- **WHAT IS BEING ASKED**:
All pictures are to be dropped, and everything else in the data duplicated exactly.

▼

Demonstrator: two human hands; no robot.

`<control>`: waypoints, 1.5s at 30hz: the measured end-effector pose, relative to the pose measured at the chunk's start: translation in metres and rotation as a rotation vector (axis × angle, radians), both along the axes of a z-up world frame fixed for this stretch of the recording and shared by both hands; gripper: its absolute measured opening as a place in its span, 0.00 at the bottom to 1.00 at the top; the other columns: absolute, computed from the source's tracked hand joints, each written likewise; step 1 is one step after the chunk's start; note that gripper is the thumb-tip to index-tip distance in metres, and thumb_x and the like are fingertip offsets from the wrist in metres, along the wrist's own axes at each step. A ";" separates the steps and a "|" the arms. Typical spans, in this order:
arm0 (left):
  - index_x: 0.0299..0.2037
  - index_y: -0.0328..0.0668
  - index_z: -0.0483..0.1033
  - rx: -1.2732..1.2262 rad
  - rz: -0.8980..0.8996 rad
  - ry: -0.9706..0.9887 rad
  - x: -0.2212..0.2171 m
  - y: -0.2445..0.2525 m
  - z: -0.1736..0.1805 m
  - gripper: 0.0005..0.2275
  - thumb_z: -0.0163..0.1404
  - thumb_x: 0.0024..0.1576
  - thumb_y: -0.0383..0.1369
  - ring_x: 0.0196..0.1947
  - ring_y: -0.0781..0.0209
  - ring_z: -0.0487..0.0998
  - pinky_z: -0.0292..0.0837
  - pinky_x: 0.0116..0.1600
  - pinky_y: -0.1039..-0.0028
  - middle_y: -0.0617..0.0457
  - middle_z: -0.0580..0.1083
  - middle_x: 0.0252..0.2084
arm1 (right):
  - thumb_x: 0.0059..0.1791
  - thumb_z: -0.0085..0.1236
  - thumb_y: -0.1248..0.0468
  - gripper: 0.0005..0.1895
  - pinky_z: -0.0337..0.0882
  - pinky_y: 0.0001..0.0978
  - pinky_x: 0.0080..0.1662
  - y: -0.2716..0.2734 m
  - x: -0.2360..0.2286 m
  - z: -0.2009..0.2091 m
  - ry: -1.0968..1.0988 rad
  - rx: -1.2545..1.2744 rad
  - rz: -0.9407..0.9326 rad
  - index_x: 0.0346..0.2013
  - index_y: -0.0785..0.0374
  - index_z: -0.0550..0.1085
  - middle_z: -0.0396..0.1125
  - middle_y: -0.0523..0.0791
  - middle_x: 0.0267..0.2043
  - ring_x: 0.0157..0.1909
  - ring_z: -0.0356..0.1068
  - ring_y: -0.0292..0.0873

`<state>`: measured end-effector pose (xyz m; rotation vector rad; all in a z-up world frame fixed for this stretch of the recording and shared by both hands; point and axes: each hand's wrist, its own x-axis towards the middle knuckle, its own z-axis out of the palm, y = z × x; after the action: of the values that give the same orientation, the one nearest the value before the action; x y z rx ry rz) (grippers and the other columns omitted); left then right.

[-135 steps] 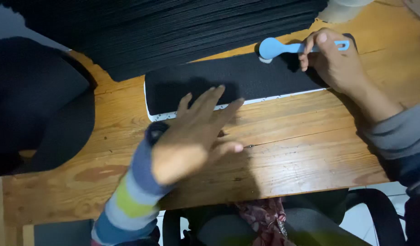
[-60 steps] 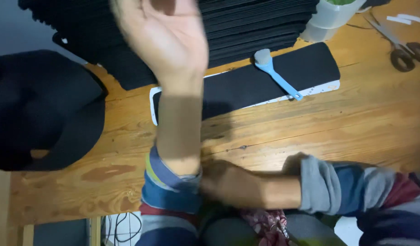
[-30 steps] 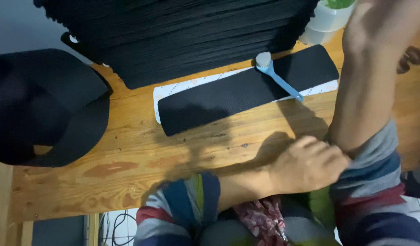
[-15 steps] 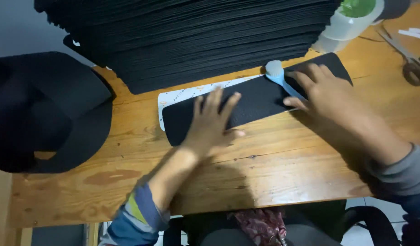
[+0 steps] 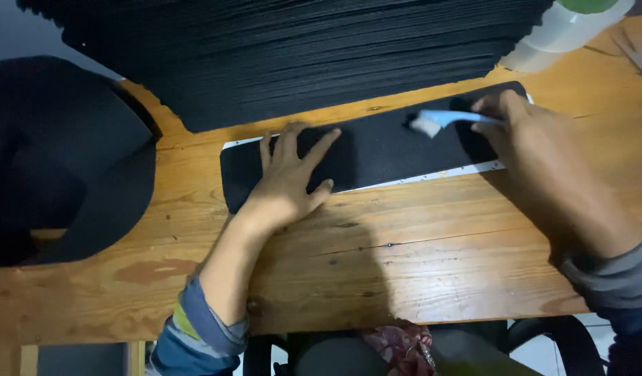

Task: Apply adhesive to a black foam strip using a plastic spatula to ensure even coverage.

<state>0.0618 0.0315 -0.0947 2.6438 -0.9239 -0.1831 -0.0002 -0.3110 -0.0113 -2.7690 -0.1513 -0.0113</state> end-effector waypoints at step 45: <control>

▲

- **ANSWER SECTION**:
Demonstrator: two human hands; no robot.

`<control>`: waypoints, 1.5s at 30hz: the measured end-effector pose, relative to the pose measured at the chunk's start: translation in metres and rotation as a rotation vector (axis × angle, radians), both along the axes of a z-up world frame fixed for this stretch of the recording and shared by both hands; gripper: its absolute measured opening as a place in its span, 0.00 at the bottom to 1.00 at the top; the other columns: absolute, computed from the source's tracked hand joints, each written likewise; step 1 is one step after the chunk's start; note that gripper is the thumb-tip to index-tip distance in metres, and thumb_x and the like are fingertip offsets from the wrist in metres, along the wrist's own axes at each step. A ";" separates the steps and a "|" the arms. Typical spans, in this order:
arm0 (left):
  - index_x: 0.0299..0.2037
  - index_y: -0.0328..0.0668
  - index_z: -0.0483..0.1033
  - rx: -1.2732..1.2262 rad
  - rz: -0.8980..0.8996 rad
  - ry: -0.9706..0.9887 rad
  - x: -0.2212..0.2171 m
  - y: -0.2445..0.2525 m
  - z: -0.1736..0.1805 m
  - gripper: 0.0005..0.2275
  - thumb_z: -0.0163..0.1404
  - thumb_x: 0.0024..0.1576
  - thumb_y: -0.0383..0.1369
  - ring_x: 0.0196..0.1947
  - ring_y: -0.0781..0.0209
  - ring_z: -0.0487..0.0998
  - pinky_z: -0.0292..0.0837
  - pinky_x: 0.0116..0.1600
  - pinky_y: -0.1039..-0.0028
  - middle_y: -0.0617..0.0457
  - middle_z: -0.0580..0.1083
  - middle_x: 0.0252..0.2084
arm1 (right):
  - thumb_x: 0.0059..0.1791
  - thumb_z: -0.0085..0.1236
  - thumb_y: -0.1248..0.0468
  - gripper: 0.0005..0.1895
  - pinky_z: -0.0337..0.0882
  - pinky_y: 0.0001..0.0978
  - pinky_x: 0.0080..0.1662
  - y: -0.2716..0.2734 m
  - x: -0.2360..0.2286 m
  - z: -0.2009..0.2091 m
  - ry: -1.0968..1.0988 rad
  - rx: -1.2545..1.2744 rad
  - rz: -0.9407..0.9326 rad
  - index_x: 0.0346..0.2013
  - index_y: -0.0785..0.0374
  - index_z: -0.0550..0.1085
  - middle_z: -0.0396..0.1125
  - middle_y: -0.0523..0.0791
  - middle_x: 0.0267..0.2043
  - ring_x: 0.0157..0.1909
  - ring_z: -0.0356..0.1068
  - ring_y: -0.0292..0.0873

`<state>`: measured end-effector pose (xyz m; rotation vector rad; all in a z-up world frame fixed for this stretch of the recording and shared by both hands; point and axes: each hand's wrist, its own x-axis towards the middle knuckle, its own z-axis out of the palm, y = z × x; after the action: of the values that give the same orientation, the one nearest the value before the action; x y z rx ry rz) (grippers and the other columns omitted); left then right.

[-135 steps] 
[-60 steps] 
[-30 steps] 
[-15 steps] 
[+0 steps] 

Task: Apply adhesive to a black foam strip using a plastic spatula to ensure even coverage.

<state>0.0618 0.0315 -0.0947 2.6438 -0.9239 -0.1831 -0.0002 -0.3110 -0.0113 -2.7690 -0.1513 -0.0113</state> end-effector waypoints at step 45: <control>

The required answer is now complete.